#### Data to examine
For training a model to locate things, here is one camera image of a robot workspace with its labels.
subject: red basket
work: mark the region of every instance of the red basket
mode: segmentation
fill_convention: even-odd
########
#### Data to examine
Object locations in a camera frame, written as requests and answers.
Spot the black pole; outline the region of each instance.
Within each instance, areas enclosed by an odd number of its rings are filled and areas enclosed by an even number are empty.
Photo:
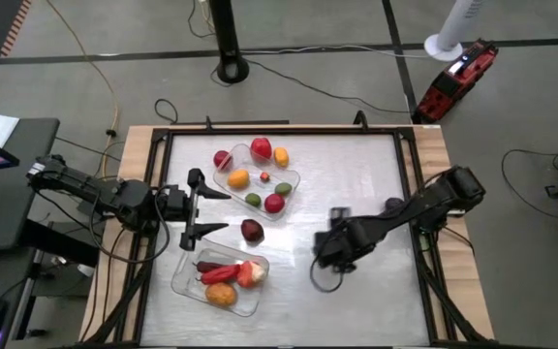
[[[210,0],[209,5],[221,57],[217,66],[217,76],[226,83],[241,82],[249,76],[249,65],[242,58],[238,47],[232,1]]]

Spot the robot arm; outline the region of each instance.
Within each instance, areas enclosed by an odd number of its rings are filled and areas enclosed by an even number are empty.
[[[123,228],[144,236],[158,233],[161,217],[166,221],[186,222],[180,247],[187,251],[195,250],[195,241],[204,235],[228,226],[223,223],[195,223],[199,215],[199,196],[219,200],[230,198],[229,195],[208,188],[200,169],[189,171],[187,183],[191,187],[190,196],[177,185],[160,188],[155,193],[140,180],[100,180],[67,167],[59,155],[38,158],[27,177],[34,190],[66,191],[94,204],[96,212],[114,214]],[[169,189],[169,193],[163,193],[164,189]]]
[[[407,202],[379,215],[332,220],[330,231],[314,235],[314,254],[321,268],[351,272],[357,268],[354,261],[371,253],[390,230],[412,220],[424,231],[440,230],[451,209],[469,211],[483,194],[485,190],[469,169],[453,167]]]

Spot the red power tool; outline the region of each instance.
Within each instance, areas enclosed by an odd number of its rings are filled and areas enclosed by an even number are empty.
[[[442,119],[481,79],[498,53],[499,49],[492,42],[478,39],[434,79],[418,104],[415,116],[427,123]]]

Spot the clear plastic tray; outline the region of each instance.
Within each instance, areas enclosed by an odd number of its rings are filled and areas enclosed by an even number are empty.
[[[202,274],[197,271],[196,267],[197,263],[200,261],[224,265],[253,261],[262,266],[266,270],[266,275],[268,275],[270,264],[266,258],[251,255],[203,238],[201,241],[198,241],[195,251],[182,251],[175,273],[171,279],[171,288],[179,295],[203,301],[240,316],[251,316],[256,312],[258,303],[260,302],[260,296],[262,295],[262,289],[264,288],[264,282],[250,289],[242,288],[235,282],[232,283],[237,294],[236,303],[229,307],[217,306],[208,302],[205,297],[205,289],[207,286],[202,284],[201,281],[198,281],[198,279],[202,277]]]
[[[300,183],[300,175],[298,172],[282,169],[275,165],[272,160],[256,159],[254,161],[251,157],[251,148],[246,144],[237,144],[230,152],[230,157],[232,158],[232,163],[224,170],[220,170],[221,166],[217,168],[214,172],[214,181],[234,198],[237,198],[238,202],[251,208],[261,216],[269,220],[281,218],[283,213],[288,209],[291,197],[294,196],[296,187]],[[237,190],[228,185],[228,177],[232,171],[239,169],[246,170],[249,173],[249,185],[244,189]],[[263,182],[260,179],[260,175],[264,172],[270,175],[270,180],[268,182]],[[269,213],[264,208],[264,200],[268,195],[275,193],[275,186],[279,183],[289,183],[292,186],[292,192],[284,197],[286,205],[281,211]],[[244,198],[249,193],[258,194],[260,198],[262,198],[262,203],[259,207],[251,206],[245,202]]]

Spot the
########
#### Data to examine
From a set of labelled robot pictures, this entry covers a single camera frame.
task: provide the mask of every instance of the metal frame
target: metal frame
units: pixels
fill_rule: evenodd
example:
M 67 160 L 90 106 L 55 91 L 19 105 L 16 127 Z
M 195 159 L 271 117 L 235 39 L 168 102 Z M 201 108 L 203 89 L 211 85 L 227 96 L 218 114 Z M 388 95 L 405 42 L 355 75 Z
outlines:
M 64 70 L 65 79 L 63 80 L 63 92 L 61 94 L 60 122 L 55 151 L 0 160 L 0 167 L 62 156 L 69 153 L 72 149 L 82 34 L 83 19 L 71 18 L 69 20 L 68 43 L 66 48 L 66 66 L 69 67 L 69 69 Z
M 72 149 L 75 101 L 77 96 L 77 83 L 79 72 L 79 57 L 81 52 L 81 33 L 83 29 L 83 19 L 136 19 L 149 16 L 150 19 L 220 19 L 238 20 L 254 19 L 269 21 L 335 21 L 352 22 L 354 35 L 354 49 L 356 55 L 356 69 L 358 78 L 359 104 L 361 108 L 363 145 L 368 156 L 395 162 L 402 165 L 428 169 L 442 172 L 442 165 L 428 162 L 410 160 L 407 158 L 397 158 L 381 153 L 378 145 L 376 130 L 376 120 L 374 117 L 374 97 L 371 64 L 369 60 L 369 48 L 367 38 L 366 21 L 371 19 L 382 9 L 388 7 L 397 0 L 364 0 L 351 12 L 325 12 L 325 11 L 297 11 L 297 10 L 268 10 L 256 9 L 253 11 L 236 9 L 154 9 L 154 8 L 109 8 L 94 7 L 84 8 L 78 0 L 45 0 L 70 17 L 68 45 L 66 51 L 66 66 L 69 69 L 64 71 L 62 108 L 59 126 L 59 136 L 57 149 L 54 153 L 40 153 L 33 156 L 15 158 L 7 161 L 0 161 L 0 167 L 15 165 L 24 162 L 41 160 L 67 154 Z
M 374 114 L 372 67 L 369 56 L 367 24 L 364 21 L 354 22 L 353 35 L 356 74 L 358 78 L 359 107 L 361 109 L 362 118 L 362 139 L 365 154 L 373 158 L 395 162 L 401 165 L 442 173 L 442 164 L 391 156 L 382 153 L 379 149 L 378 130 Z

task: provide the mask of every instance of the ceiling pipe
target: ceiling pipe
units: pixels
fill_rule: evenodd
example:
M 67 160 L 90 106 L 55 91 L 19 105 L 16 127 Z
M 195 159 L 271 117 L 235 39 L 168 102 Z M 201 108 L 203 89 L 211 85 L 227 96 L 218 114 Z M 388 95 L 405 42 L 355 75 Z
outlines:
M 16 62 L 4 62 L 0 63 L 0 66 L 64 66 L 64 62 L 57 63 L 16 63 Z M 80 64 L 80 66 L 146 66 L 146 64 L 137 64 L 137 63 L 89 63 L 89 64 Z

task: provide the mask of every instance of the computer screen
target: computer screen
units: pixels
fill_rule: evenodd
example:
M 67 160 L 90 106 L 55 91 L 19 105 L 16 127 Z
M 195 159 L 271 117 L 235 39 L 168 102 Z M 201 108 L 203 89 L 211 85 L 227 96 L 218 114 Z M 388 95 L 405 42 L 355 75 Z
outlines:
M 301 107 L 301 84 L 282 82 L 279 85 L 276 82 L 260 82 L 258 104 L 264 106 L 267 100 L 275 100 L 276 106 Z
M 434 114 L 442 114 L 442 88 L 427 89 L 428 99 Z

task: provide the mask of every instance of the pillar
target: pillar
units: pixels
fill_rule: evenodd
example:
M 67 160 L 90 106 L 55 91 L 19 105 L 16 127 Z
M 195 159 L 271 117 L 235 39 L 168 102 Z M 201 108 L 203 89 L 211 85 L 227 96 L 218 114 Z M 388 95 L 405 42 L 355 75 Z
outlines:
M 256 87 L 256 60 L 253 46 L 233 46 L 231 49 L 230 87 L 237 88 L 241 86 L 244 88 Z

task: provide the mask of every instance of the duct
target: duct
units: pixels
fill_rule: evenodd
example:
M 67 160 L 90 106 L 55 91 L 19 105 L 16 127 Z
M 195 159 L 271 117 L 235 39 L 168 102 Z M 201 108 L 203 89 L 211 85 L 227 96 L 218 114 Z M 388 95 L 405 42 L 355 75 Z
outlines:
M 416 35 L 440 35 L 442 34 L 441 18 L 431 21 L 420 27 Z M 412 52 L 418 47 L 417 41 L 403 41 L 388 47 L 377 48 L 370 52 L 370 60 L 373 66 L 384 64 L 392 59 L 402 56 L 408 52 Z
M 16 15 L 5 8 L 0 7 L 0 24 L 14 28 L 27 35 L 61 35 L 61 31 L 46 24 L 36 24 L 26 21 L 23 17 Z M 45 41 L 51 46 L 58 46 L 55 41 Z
########
• **What needs to be done**
Wherever a line in the entries holds "target", copy that line.

• **Output for this task**
target: metal frame
target: ceiling pipe
target: computer screen
target: pillar
target: duct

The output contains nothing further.